Project: Viv’s work focuses on applying a model predictive control (MPC) to supercritical CO2 closed Brayton cycles (CBCs). This control methodology is expected to permit operation closer to equipment constraints, thereby increasing net cycle efficiency during transient operation and reducing response times to power output changes. To implement MPC, Viv is developing a 1D computationally efficient physics-based sCO2 CBC dynamic model with another PhD student, Tom Reddell. Viv is focused on two aspects of this cycle modelling project: (1) developing accurate real-gas heat exchanger models by incorporating experimental data into first-principles models using optimisation techniques and (2) developing appropriate control-oriented (computationally efficient and moderately accurate) heat exchanger models using model reduction techniques. He intends to use these control-oriented models to investigate the suitability of advanced MPC techniques, such as characteristic MPC, to control sCO2 CBCs. Additionally, Viv has co-authored a paper on short-term solar resource forecasting with a former undergraduate student, John Pidgeon.

Phil Swann (PhD candidate)

Supervisors: Ingo Jahn, Hugh Russell

Bio: Phillip Swann received his Bachelor of Engineering (Hons) at The University of Queensland at the end of 2015. During his final year, he was an intern at the Queensland Geothermal Energy Centre of Excellence before starting his MPhil in early 2016 and has since upgraded to a PhD program from mid-2017. He has a keen interest in energy conversion and transportation.

Project: Phillip’s current research is focused on cooling systems with high Taylor number flows for supercritical CO2 turbines. He is currently working towards experimental validation of a heat transfer model for supercritical CO2 cooling systems which he presented at the AIAA conference in July 2017. In the future, he aims to understand the effect of the flow within cooling zones to enhance their performance and better manage heat flows within sCO2 turbine shafts.

Phil Swann PhD Project
Mohsen Modirshanechi (PhD candidate)

Supervisors: Kamel Hooman, Ingo Jahn

Bio: Mohsen has several years of industrial experience mostly in subway train industry. His main role involved investigation of air movement in subway tunnels while train passing through. He holds a Bachelor's in Aerospace Engineering, specialised in Computational Fluid Dynamics (CFD).

Project: As a PhD candidate at UQ turbomachinery research centre, his research area is mainly focused on investigating flow development in radial-inflow turbine at condition where using high-density organic fluid may lead to deviation of loss model from the prediction of conventional correlations.

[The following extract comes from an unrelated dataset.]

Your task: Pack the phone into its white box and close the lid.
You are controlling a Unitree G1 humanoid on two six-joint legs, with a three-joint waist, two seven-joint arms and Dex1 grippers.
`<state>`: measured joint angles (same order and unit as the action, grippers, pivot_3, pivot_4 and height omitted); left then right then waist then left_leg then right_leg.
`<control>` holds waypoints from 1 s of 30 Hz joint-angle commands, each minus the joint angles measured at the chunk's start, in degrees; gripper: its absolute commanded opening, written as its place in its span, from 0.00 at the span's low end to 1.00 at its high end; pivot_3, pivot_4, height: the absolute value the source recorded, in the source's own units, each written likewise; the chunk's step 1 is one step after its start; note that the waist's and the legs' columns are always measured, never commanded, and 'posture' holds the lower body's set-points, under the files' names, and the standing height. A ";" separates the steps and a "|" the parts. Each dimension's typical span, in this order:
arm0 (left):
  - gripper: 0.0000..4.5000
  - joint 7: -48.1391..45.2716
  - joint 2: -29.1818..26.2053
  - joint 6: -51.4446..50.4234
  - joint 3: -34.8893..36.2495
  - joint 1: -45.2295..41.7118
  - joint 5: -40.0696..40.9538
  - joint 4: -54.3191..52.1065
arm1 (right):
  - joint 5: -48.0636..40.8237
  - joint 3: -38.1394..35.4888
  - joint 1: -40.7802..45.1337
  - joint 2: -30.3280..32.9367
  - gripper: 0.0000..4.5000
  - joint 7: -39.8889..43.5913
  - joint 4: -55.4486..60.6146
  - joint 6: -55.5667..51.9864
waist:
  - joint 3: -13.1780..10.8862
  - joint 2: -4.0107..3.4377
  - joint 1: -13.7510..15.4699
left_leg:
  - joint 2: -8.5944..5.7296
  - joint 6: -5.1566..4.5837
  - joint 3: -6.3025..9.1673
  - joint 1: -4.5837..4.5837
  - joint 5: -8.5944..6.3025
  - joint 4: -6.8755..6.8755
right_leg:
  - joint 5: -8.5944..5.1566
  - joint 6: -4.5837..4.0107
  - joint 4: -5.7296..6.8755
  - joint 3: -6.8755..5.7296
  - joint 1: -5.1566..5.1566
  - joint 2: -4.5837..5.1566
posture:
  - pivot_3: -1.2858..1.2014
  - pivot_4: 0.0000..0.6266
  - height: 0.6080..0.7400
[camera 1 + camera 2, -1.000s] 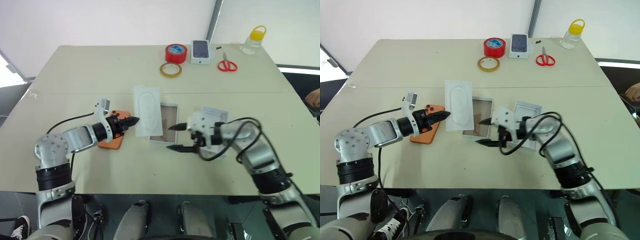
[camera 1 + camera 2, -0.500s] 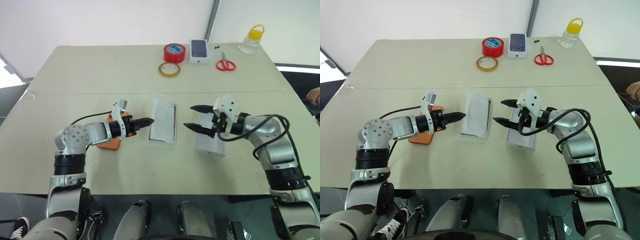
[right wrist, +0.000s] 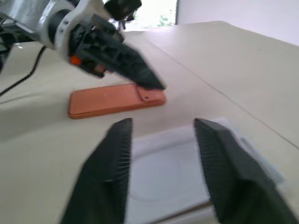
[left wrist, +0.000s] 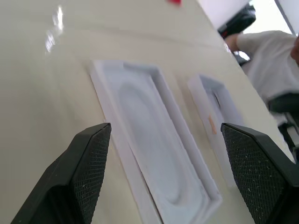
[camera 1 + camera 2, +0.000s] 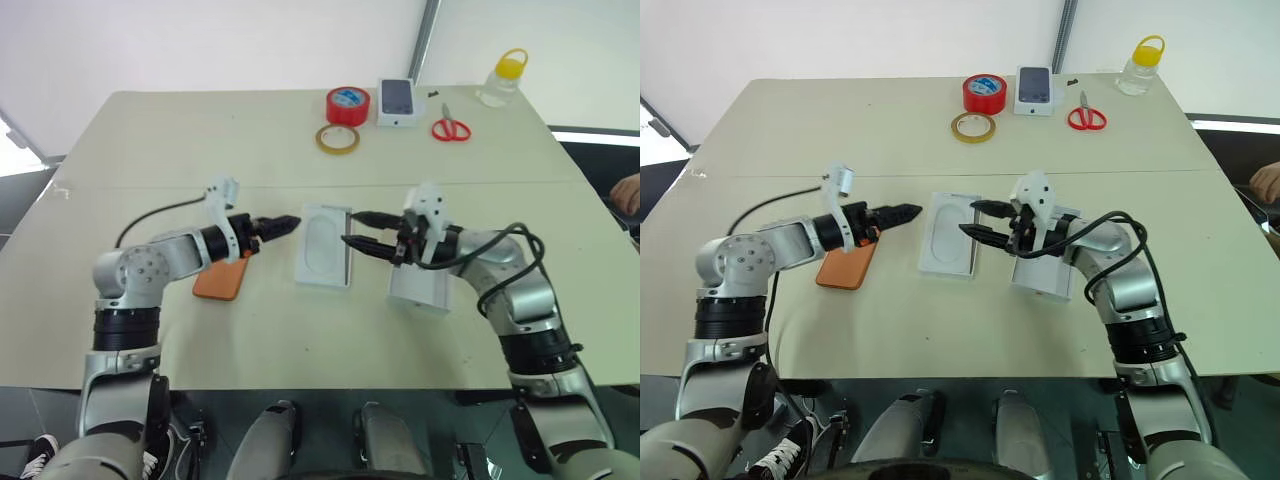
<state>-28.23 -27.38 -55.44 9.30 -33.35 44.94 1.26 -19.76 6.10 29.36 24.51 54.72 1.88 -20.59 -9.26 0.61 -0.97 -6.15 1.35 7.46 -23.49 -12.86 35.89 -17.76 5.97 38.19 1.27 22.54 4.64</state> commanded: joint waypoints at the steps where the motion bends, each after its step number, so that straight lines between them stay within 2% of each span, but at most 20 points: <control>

In addition to CFD analysis of radial-inflow turbine, Mohsen is conducting an investigation leading to a new design space for the development of supercritical CO2 radial-inflow turbines working in Brayton cycle.

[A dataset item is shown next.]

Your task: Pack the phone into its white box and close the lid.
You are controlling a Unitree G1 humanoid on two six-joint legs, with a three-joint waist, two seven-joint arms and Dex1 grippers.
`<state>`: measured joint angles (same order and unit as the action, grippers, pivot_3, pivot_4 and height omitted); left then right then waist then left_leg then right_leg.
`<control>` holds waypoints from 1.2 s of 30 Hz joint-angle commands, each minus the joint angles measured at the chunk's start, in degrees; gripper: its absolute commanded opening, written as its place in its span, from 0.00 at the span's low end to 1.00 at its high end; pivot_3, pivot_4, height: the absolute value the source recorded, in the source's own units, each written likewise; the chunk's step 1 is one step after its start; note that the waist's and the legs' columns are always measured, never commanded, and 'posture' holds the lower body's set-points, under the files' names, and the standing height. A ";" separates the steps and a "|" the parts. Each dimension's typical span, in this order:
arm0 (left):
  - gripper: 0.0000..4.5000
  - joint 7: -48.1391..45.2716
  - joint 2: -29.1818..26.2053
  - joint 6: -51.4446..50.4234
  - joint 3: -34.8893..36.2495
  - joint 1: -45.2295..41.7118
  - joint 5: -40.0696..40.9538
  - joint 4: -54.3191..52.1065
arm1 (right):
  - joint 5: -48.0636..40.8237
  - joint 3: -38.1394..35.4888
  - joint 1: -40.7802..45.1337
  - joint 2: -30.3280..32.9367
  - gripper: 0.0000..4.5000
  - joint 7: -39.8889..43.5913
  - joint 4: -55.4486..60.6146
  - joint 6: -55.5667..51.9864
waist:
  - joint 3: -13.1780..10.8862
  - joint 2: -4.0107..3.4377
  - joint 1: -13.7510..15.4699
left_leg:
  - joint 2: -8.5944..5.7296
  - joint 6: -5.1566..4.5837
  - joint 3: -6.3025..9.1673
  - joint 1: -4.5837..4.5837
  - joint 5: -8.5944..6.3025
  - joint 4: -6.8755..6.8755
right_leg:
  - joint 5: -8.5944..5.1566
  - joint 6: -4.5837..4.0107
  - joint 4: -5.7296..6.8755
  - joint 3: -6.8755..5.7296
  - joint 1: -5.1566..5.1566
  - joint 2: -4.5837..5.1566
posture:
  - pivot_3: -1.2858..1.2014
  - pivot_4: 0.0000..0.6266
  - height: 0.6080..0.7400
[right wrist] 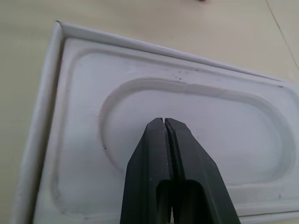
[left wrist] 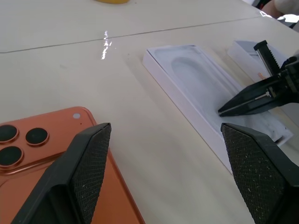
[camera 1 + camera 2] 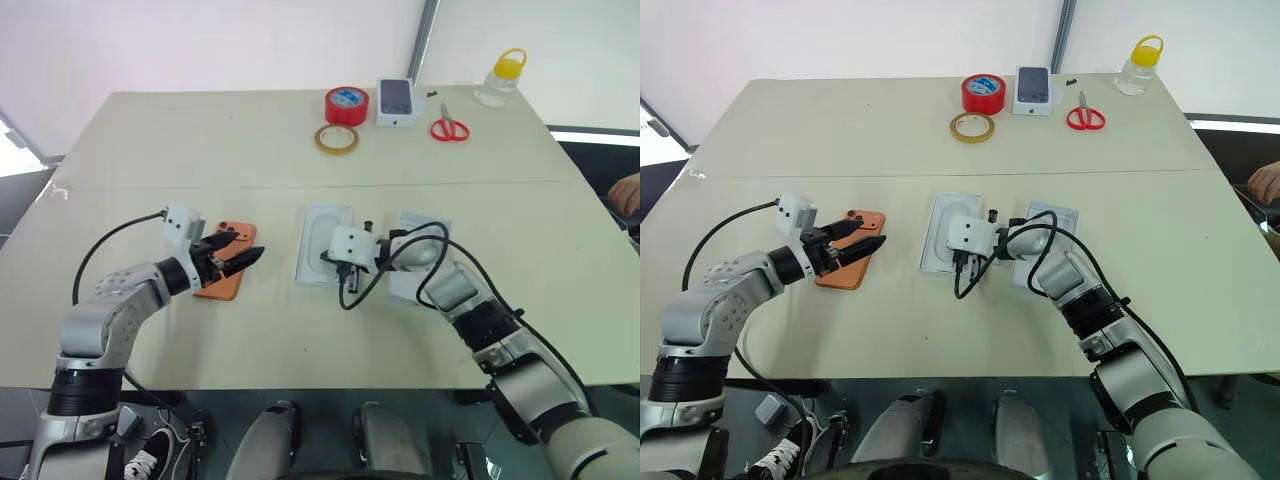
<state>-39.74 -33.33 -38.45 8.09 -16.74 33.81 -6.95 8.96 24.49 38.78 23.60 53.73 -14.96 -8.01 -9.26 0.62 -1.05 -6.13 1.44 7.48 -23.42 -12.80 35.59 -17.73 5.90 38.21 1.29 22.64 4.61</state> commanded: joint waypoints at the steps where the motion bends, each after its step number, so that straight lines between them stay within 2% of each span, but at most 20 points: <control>1: 0.88 -0.35 -0.73 1.05 1.09 -1.23 -0.51 -0.50 | -4.90 -0.69 -2.50 -0.89 0.02 4.57 5.10 -4.53 | 0.00 0.00 0.03 | 0.00 0.00 0.01 0.00 0.00 0.00 | 0.00 0.00 0.00 -0.01 0.00 0.00 | 0.52 0.24 1.00; 6: 0.88 0.06 -0.40 0.96 1.43 -1.55 -0.55 -0.36 | -4.15 -0.24 -3.40 0.29 0.02 5.06 6.46 -4.46 | 0.00 0.00 0.09 | -0.01 0.00 0.01 0.00 0.00 0.00 | 0.00 0.00 -0.01 0.00 0.00 0.01 | 0.52 0.24 1.00; 10: 0.88 0.56 0.05 0.61 1.88 -1.72 -0.24 -0.19 | -2.01 -2.35 -0.13 -1.65 0.02 -1.83 0.53 -0.57 | 0.00 0.00 -0.09 | 0.00 0.00 0.00 0.00 0.00 0.00 | 0.00 0.00 -0.01 0.00 0.01 0.00 | 0.52 0.24 1.00; 16: 0.88 0.53 -0.96 -0.79 3.68 -1.46 0.65 0.52 | -3.22 -4.42 3.37 -0.88 0.02 -1.72 -2.71 2.43 | -0.01 0.00 -0.09 | 0.00 0.01 0.00 -0.01 0.01 -0.02 | 0.01 -0.01 -0.01 0.00 0.03 0.00 | 0.52 0.24 1.00; 19: 0.88 0.57 -2.56 -4.32 6.89 -2.70 2.90 3.02 | -6.41 -7.60 5.23 -3.74 0.02 -3.23 -4.76 0.91 | 0.00 0.00 -0.16 | 0.01 0.01 0.01 -0.01 0.01 -0.03 | 0.01 -0.01 0.01 0.00 0.04 -0.02 | 0.52 0.24 1.00; 23: 0.88 -1.24 -7.42 -10.95 12.50 -6.11 6.70 11.72 | -9.00 -9.96 6.61 -9.36 0.02 -6.69 -3.95 -1.35 | -0.01 0.01 -0.74 | 0.04 0.02 0.01 -0.02 0.01 -0.06 | 0.01 -0.02 0.09 0.01 0.11 -0.06 | 0.52 0.24 1.00; 28: 0.88 -4.49 -11.62 -15.35 14.23 -10.41 7.38 23.69 | -5.80 -6.67 6.68 -15.46 0.02 -11.33 -3.87 -3.46 | -0.01 0.00 -1.47 | 0.00 0.07 0.06 -0.01 0.05 -0.08 | 0.01 -0.02 0.14 -0.01 0.18 -0.05 | 0.52 0.24 1.00; 31: 0.88 -7.57 -13.35 -17.90 12.76 -12.10 6.64 28.90 | -3.40 -3.94 7.22 -19.27 0.02 -14.18 -5.90 -4.17 | -0.01 0.01 -1.52 | 0.00 0.09 0.07 -0.01 0.06 -0.07 | 0.01 -0.02 0.22 0.00 0.43 -0.06 | 0.52 0.24 1.00; 36: 0.88 -11.70 -14.36 -19.26 7.88 -12.21 3.40 33.55 | -0.34 1.59 9.34 -22.34 0.02 -11.91 -8.03 -9.50 | 0.01 0.02 -1.62 | 0.00 0.15 0.05 -0.03 0.10 -0.08 | 0.01 -0.02 0.37 0.03 0.55 -0.07 | 0.52 0.24 1.00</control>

Mohsen Modirshanechi PhD Project

System Integration

Anand Veeraragavan

Bio: Dr Anand Veeraragavan joined the School of Mechanical and Mining Engineering as a mechanical engineering lecturer in 2012. He is currently a mid-career Advance Queensland Research Fellow (Focusing on Scramjets) and the Program Leader for System Integration within RECCE.

Anand Veeraragavan graduated with a B.Tech in aerospace engineering from the Indian Institute of Technology Madras (IIT-Madras) in 2002. He obtained his MS (2006) and PhD (2009) degrees in aerospace engineering from the University of Maryland. His PhD research focused on understanding flame stabilization in microscale combustors.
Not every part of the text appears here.